Ecstasy may help boost therapy success in patients with post-traumatic stress disorder, say US researchers. A small trial in 20 patients suggests use of the drug is safe and seems to improve the effects of psychotherapy.
The US team has now gained approval for a larger study in military veterans, but stresses more research is needed to confirm the finding.
A UK expert said it was difficult to draw any conclusions from such a small study and urged caution. It is thought the clubbing drug reduces fear enabling patients to get more out of their therapy sessions.
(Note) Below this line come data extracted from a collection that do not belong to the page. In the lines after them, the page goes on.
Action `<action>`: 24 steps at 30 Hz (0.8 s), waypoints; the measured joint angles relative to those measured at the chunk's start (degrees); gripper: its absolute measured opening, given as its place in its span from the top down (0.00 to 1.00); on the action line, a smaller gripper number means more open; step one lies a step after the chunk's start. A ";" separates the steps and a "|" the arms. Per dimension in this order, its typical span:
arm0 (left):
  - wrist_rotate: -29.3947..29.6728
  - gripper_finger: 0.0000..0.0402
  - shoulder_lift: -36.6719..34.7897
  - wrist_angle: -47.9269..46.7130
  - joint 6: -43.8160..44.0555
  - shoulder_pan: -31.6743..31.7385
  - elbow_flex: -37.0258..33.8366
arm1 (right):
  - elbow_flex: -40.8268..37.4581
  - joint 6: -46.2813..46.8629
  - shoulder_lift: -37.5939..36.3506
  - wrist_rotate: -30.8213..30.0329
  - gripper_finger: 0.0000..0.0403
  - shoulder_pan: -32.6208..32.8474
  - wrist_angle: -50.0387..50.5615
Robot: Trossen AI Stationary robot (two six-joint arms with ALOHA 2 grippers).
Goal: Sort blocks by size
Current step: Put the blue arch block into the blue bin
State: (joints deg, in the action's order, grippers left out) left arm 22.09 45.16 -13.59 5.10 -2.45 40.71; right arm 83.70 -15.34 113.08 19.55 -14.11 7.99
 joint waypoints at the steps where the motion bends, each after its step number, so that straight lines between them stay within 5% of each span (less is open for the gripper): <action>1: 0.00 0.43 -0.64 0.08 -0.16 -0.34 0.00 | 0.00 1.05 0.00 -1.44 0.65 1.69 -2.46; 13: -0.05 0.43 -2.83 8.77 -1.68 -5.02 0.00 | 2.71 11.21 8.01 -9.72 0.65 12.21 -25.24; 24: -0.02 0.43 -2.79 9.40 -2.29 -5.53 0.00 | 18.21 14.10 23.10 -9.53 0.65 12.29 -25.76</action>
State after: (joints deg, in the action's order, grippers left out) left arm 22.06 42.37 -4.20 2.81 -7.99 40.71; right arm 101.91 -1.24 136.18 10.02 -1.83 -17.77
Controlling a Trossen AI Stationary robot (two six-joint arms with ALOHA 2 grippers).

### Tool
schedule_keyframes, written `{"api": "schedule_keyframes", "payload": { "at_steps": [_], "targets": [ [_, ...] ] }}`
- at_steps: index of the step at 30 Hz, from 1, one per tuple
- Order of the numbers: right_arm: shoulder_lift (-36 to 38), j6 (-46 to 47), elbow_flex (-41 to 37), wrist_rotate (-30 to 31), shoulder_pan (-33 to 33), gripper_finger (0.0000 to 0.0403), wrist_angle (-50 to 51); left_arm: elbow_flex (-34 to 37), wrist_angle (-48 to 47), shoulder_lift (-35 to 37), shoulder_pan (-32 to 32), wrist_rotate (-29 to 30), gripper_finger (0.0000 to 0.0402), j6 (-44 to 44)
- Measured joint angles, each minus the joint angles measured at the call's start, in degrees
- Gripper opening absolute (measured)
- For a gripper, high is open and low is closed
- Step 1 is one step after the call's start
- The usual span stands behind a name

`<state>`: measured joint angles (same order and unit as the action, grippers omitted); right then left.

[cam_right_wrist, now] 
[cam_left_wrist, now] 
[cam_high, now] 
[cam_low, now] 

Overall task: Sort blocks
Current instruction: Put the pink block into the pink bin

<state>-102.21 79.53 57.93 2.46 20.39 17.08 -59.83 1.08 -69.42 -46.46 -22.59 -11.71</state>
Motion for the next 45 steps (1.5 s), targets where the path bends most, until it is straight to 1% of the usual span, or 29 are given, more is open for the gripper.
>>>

Writing in the Journal of Psychopharmacology, the team said patients were selected on strict criteria–they had to have had post-traumatic stress disorder (PTSD) for many years and have failed with conventional treatments.
They also excluded those with a history of psychosis or addiction.
In the trial, patients were offered two eight-hour psychotherapy sessions scheduled a few weeks apart, with 12 of them given a dose of ecstasy and eight a placebo.
Two months later, ten of the 12 patients given ecstasy responded to the treatment, the researchers said. In contrast, just two out of eight patients offered a placebo showed an improvement.
There were no adverse effects from the use of the drug in the study, which was funded by the Multidisciplinary Association for Psychedelic Studies (MAPS).
MAPS is a non-profit organisation which aims to develop psychedelic drugs and marijuana into medicines to treat conditions where conventional medicines provide limited relief.